Exercise prompt | Leaving out every picture, quote the data below exactly as it appears.

---------- Stored data

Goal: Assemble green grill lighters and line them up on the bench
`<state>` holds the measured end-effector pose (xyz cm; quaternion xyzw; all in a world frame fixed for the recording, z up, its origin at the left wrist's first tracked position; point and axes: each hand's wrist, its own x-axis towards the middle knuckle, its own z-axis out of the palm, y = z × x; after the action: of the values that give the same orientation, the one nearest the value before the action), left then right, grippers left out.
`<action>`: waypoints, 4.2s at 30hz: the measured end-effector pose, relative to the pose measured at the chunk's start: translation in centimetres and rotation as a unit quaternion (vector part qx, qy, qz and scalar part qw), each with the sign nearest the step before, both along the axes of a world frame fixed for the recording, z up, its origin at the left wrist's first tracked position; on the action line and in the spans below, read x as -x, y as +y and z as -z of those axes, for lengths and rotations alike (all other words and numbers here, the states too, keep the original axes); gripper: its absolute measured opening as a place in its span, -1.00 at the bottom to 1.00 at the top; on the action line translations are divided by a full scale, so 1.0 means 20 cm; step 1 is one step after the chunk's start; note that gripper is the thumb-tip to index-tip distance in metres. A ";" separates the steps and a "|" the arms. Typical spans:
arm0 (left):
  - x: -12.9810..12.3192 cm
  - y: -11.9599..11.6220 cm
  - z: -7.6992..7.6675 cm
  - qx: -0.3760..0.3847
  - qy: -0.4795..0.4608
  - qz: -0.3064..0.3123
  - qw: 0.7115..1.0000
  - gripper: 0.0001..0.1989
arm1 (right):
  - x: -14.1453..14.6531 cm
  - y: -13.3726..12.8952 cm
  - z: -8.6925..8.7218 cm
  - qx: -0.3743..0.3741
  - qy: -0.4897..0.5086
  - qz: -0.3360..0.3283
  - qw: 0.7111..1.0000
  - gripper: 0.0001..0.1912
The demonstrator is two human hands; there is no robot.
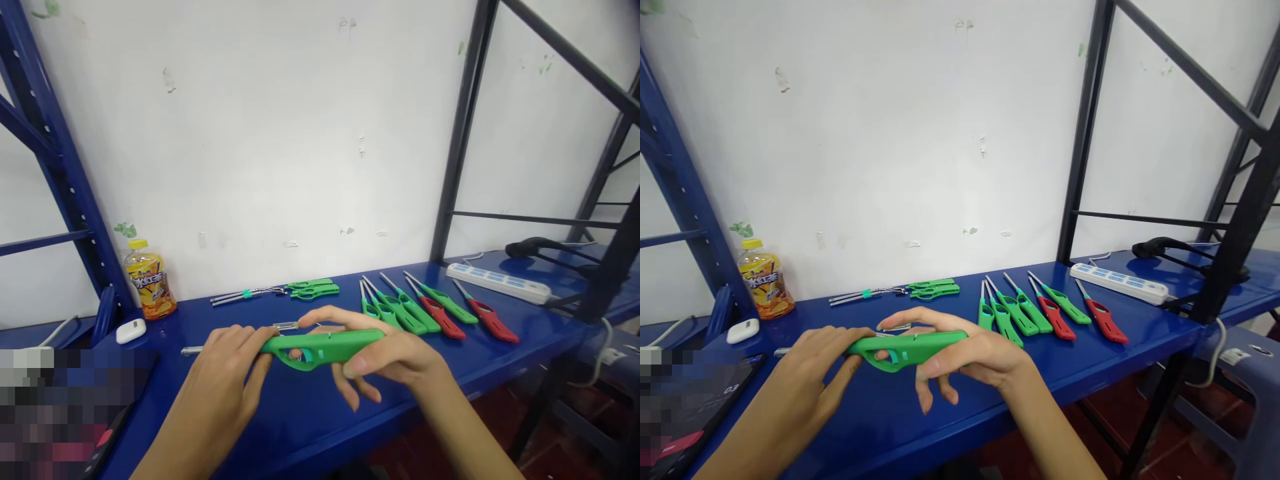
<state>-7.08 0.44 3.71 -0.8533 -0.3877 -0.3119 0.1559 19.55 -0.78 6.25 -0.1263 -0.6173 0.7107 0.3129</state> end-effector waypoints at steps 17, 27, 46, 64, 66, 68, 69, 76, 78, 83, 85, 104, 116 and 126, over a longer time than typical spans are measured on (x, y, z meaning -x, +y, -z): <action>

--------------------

Your response |
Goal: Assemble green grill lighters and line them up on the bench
`<state>` holds the measured end-effector pose (xyz cm; quaternion xyzw; all in a world frame fixed for the recording, z up, its origin at the left wrist's first tracked position; point and axes: each hand's wrist, its own x-axis towards the middle knuckle, its own z-axis out of the palm, y = z × x; after the action: of the values that give the same orientation, the one nearest the value before the action), left then right, grippers left out.
`<action>`: waypoints, 4.2s at 30hz: the measured end-effector pose, relative to the pose measured at the chunk's start: translation in centimetres and rotation as a unit quaternion (vector part qx, qy, qz and scalar part qw), each with the sign nearest the step before, both along the axes of a world frame fixed for the recording, z up, its origin at the left wrist's first tracked position; on the action line and in the spans below, read x as -x, y as +y and z as -z of those axes, for lengths and rotations alike (all other words and numbers here, the states too, keep the original axes); gripper: its absolute measured opening as a place in its span, -1.00 at the bottom to 1.00 at the top; on the action line translations are divided by a full scale, so 1.0 means 20 cm; step 1 is one step after the chunk's start; note that gripper is the thumb-tip to index-tip distance in metres. A ";" separates the steps and a "|" the arms. Typical spans:
arm0 (left):
  - x: -12.9810..12.3192 cm
  - y: -11.9599..11.6220 cm
  - z: -7.6992..7.6675 cm
  - qx: -0.3760..0.3847
  - qy: -0.4795..0.4608
  - qz: -0.3064..0.3123
  - qw: 0.7115..1.0000
  - gripper: 0.0001..0.1989
arm1 (right):
  - x: -14.1453..14.6531 cm
  - y: -13.3726..12.8952 cm
  - z: -8.6925..8.7218 cm
  - qx: -0.3743..0.3741
  - qy: -0.4897..0.5086
  - qz: -0.3360..0.3283
  - qw: 0.7111..1.0000
  - gripper: 0.0001..0.1912
The demonstrator is two human hands; there is no robot.
<state>-7.08 0.44 3.71 -0.8533 -0.3877 -0.3119 0.1559 19.55 -0.78 6.25 -0.1263 -0.6173 0.7107 0.3129</state> end-effector waypoints at steps 17, 27, 46, 64, 66, 68, 69, 76, 78, 83, 85, 104, 116 and 126, over a longer time than typical spans are measured on (x, y, z meaning -x, +y, -z): <action>

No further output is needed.